'Günaydın Ragıp Zarakolu, nasılsın!'
1945'den 12 Mart 1971'e, oradan faili meçhul cinayetlere ve şimdi de cezaevinde tutuklu gazetecilere... Hasan Cemal köşesinden devletin bitmek bilmez hoyratlığımnı yazdı...
"Dünkü Taraf'ta bir makale.
İmza:
Ragıp Zarakolu,
Kandıra 2 No.lu F tipi cezaevi.
Ragıp Zarakolu, 1971'in 12 Mart askeri yönetimi sırasında
hayatının ilk gözaltını yaşadığı Sirkeci'deki eski İstanbul Emniyet
Müdürlüğü'nün bulunduğu Sansaryan Hanı'nı anlatıyor.
"Kapıda çift ay... Emniyet Amirliği'nin en gizemli, en korkulan
kapısı:
Siyasi Şube!
Bu kapıdan girerken, 'Vay be, gerçekten varmış böyle bir
yer' diyorum ürpererek.
Babamın öğretmen arkadaşı Hasan Basri Alp, 1945 yılında burada
ölmüş işkencede ve sonra 'Kaçarken damdan düştü' denilmiş.

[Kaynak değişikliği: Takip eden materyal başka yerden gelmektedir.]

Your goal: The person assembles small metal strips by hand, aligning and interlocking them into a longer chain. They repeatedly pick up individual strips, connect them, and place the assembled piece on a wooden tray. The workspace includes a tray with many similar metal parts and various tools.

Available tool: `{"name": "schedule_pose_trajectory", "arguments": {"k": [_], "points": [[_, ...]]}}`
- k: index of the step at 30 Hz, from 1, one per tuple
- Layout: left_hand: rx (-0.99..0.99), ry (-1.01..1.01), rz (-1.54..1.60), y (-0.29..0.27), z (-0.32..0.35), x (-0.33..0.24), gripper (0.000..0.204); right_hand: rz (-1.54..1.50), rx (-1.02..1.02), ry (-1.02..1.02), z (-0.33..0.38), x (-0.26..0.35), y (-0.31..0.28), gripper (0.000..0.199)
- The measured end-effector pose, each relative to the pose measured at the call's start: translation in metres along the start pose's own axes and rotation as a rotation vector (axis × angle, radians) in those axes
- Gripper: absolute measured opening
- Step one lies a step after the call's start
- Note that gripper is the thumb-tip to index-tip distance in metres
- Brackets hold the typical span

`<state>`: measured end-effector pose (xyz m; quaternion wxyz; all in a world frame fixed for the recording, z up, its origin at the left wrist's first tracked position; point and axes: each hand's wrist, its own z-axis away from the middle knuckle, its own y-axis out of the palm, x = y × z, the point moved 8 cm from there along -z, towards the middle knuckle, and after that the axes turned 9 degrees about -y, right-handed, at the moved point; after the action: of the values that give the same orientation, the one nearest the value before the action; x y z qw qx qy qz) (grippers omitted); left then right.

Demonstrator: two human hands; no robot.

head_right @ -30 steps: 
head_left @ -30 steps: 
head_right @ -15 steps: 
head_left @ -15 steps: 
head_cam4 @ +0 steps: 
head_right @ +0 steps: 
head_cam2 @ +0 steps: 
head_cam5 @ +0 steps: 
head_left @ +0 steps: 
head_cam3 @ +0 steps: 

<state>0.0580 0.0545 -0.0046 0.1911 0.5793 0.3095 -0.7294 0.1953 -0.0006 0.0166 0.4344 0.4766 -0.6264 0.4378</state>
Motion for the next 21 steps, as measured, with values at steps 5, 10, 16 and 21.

Bu ölüm olayıyla ilgili ilk suç duyurusu, şanlı devletimizin ve ordumuzun 1 No.lu Sıkıyönetim Mahkemesi'ne yapılmış.
Tarih, 26.11.1945.
Suç duyurusunu yapan zat:
Sabahattin Ali.
Tam sekiz gün sonra da 'milliyetçi gençlik', Sabahattin Ali'nin
çıkardığı Yeni Dünya gazetesini, Tan gazetesiyle birlikte tarumar,
yerle bir edecekti.
Devletin 65 yıldır hâlâ yanıt vermediği işkence suç duyurusunda
büyük yazarımız Sabahattin Ali şöyle diyor:
'Huzurunuzda yargılanmakta olan bizler, birçok defalar İstanbul Emniyet Müdürlüğü'nde işkence ve hakaretlerden bahsettik. Türkiye Cumhuriyeti'nin İstanbul şehrinde Bastille Zindanı'nı bile gölgede bırakan bir Emniyet Müdürlüğü var.'
Evet, 1971 Temmuzu'nda benim ifademi de, kalın gözlüklü, zayıf, 1951 tutuklamalarında görev yapmış yaşlıca bir komiser aldı ve 'Kimler geçmedi ki elimizden' dedi.
Sene 2012.
Aylardan ocak.
Dün kar yağdı Kandıra Cezaevi'nde.
Ve ben yine geçmişe daldım.
"Sabahattin Ali'nin bugün hâlâ yanıtlanmamış dilekçesini
düşündüm."
Canını sıkma Ragıp Zarakolu.
İyi pazarlar!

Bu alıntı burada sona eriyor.